Tests de provocation orale directe dans les réactions cutanées modérées non-immédiates aux bétalactamines. : Emine Vezir1, Emine Dibek Misirlioglu1, Ersoy Civelek1, Murat Capanoglu1, Hakan Guvenir1, Tayfur Ginis1, Muge Toyran1 andCan Naci Kocabas2,*
DOI : 10.1111/pai.12493
dans Vol. 26 Issue 7
Pediatric Allergy and Immunology
– Contexte :
- Le testing cutané a un intérêt limité dans le diagnostic des réactions d’hyper-sensibilité de type non-immédiat aux bétalactamines chez l’enfant
- Le but de cette étude était de rapporter les résultats des tests de provocation orale réalisés sans tests cutanés, chez des enfants avec des réactions cutanées modérées non-immédiates, sans symptômes systémiques, aux bétalactamines (BL).
– Méthodes :
- Des tests de provocation orale avec les antibiotiques suspects étaient réalisés chez des patients avec des réactions cutanées modérées non-immédiates, sans symptômes systémiques, aux BL
- Les tests cutanés n’étaient pas réalisés avant les tests de provocation
- Un total de 5 doses était administré à doses croissantes, avec des intervalles d’une demi-heure
- Le test de provocation était continué pendant cinq jours.
– Résultats :
- Un total de 119 patients ont été inclus dans l’étude, d’âge moyen de 4.3 ans (IQSR : 2-7.5), dont 58% étaient des garçons
- L’association amoxicilline-acide clavulanique était le produit le plus fréquemment responsable chez 87 patients (73.1%), et le type le plus habituel de rash était maculopapulaire chez 74 patients (62.2%)
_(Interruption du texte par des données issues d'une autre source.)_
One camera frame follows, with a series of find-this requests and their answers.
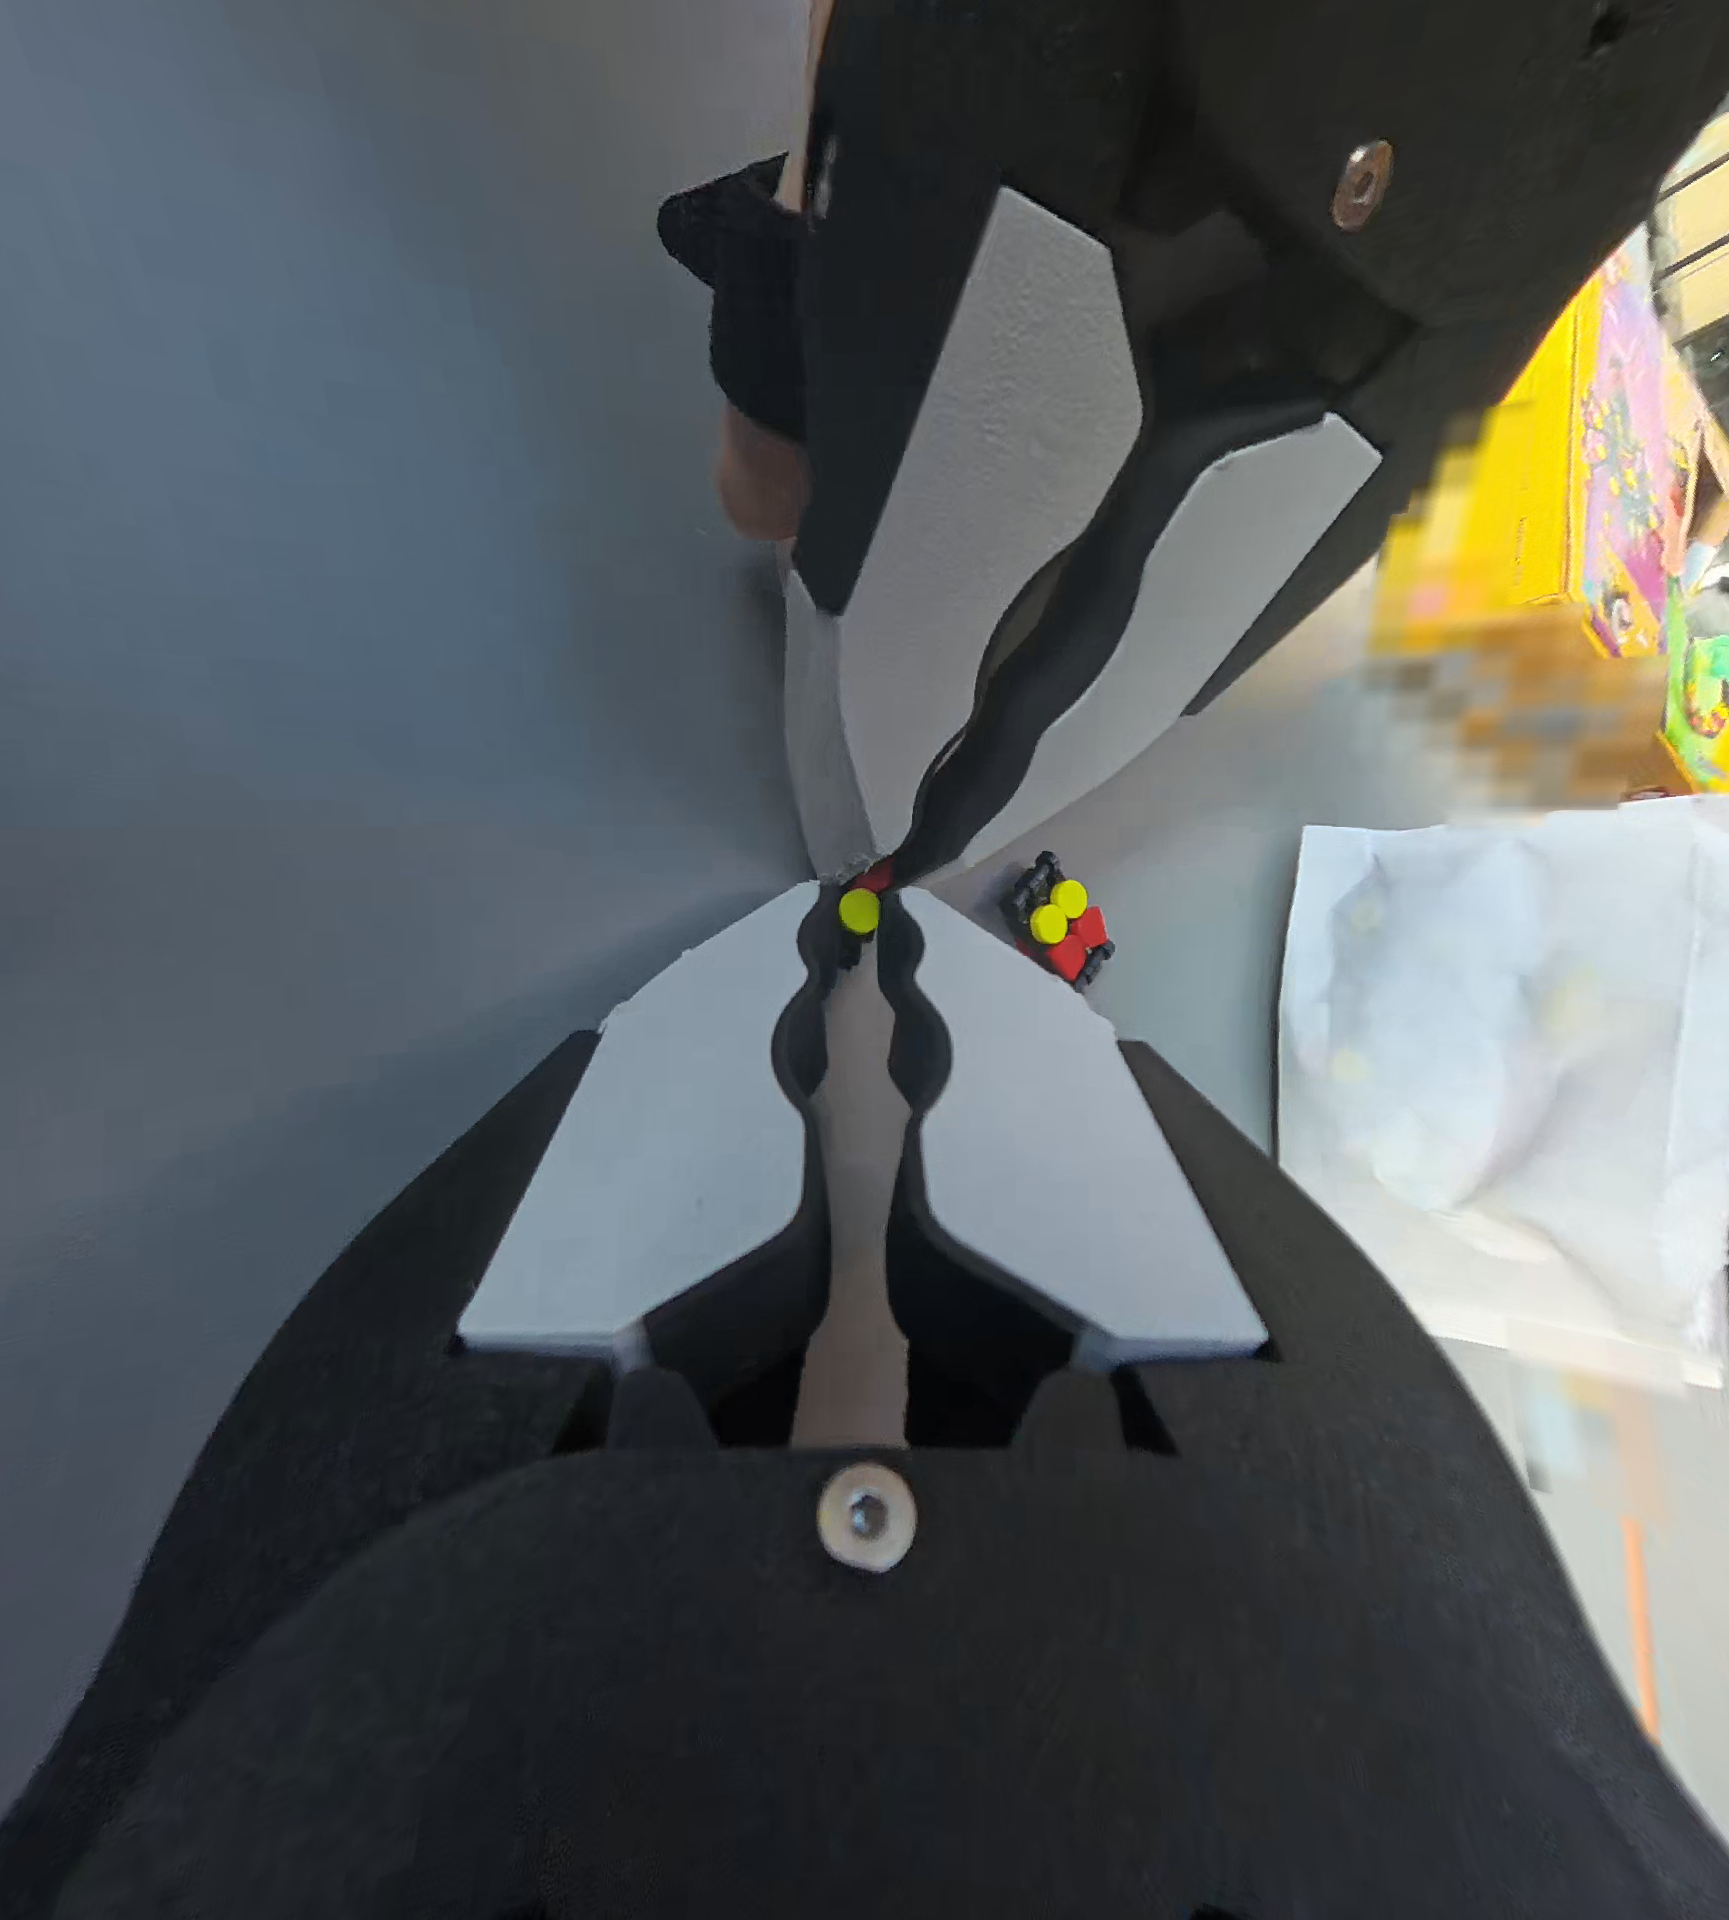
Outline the colourful cardboard lego box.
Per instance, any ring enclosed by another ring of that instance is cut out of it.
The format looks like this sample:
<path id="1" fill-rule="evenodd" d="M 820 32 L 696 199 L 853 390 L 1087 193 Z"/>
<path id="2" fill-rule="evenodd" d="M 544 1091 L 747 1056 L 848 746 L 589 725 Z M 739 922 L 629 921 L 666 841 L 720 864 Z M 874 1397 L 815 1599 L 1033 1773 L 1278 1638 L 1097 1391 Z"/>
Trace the colourful cardboard lego box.
<path id="1" fill-rule="evenodd" d="M 1374 679 L 1472 806 L 1729 794 L 1729 446 L 1659 318 L 1645 232 L 1461 427 L 1386 540 Z"/>

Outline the person's left hand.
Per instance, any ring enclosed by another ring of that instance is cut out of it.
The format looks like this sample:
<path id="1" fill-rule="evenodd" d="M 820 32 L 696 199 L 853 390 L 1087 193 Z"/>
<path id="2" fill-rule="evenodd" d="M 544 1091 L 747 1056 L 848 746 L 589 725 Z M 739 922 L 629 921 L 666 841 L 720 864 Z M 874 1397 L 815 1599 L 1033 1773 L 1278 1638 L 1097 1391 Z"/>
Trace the person's left hand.
<path id="1" fill-rule="evenodd" d="M 810 499 L 810 466 L 801 444 L 724 402 L 715 487 L 741 538 L 788 552 Z"/>

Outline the black red yellow brick plate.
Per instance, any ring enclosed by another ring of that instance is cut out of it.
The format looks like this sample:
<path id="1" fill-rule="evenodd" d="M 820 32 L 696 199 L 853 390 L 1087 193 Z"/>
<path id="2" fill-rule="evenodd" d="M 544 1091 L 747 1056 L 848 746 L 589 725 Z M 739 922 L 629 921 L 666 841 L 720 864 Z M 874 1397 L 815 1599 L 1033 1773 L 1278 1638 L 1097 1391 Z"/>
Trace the black red yellow brick plate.
<path id="1" fill-rule="evenodd" d="M 996 904 L 1013 945 L 1079 994 L 1116 953 L 1100 904 L 1049 848 L 1003 885 Z"/>

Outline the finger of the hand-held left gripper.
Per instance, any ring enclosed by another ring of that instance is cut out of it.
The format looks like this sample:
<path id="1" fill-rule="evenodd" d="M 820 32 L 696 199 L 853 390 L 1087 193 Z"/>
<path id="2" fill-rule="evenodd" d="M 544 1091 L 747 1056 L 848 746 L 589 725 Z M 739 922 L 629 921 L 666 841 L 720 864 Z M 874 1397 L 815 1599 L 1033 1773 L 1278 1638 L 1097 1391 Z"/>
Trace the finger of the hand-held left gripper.
<path id="1" fill-rule="evenodd" d="M 783 740 L 812 872 L 898 850 L 1025 586 L 1093 522 L 1143 425 L 1106 245 L 996 193 L 844 612 L 783 589 Z"/>
<path id="2" fill-rule="evenodd" d="M 1382 462 L 1337 412 L 1150 427 L 929 777 L 905 881 L 972 866 L 1156 742 Z"/>

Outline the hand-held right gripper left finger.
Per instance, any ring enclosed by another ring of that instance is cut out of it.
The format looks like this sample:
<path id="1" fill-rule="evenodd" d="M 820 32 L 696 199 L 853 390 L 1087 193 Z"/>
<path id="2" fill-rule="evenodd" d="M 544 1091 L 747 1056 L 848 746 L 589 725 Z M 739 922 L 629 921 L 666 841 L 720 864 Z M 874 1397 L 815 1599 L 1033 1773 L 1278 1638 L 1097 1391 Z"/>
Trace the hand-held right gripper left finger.
<path id="1" fill-rule="evenodd" d="M 819 1326 L 830 908 L 791 889 L 613 1009 L 461 1315 L 466 1349 L 771 1359 Z"/>

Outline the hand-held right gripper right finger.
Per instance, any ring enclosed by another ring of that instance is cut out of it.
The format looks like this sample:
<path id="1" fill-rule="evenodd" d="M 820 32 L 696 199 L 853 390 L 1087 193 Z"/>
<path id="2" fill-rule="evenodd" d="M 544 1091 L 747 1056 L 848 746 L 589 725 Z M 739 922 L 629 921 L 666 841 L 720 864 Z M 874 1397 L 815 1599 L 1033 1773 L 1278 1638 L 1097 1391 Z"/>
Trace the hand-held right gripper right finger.
<path id="1" fill-rule="evenodd" d="M 957 908 L 885 906 L 908 1107 L 893 1312 L 941 1369 L 1255 1356 L 1266 1333 L 1110 1023 Z"/>

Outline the torn printed white paper bag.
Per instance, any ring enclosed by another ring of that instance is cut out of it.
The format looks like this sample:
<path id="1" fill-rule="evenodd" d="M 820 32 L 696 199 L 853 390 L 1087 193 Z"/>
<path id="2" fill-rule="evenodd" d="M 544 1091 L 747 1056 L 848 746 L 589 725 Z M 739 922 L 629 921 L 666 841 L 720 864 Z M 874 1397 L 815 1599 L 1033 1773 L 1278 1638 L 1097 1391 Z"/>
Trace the torn printed white paper bag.
<path id="1" fill-rule="evenodd" d="M 1729 796 L 1305 829 L 1278 1158 L 1441 1340 L 1729 1362 Z"/>
- Quatre patients (3.4%) ont eu une réaction urticarienne pendant le test de provocation.
– Conclusion :
- Les auteurs n’ont constaté aucune réaction sévère pendant le test de provocation orale direct, sans tests cutanés préalables, chez des enfants avec des réactions cutanées modérées non-immédiates sans symptômes systémiques
- Ne pas réaliser de tests cutanés avant le test de provocation orale dans ce groupe d’enfants peut aider à diminuer la charge des structures allergologiques et alléger l’inconfort des enfants.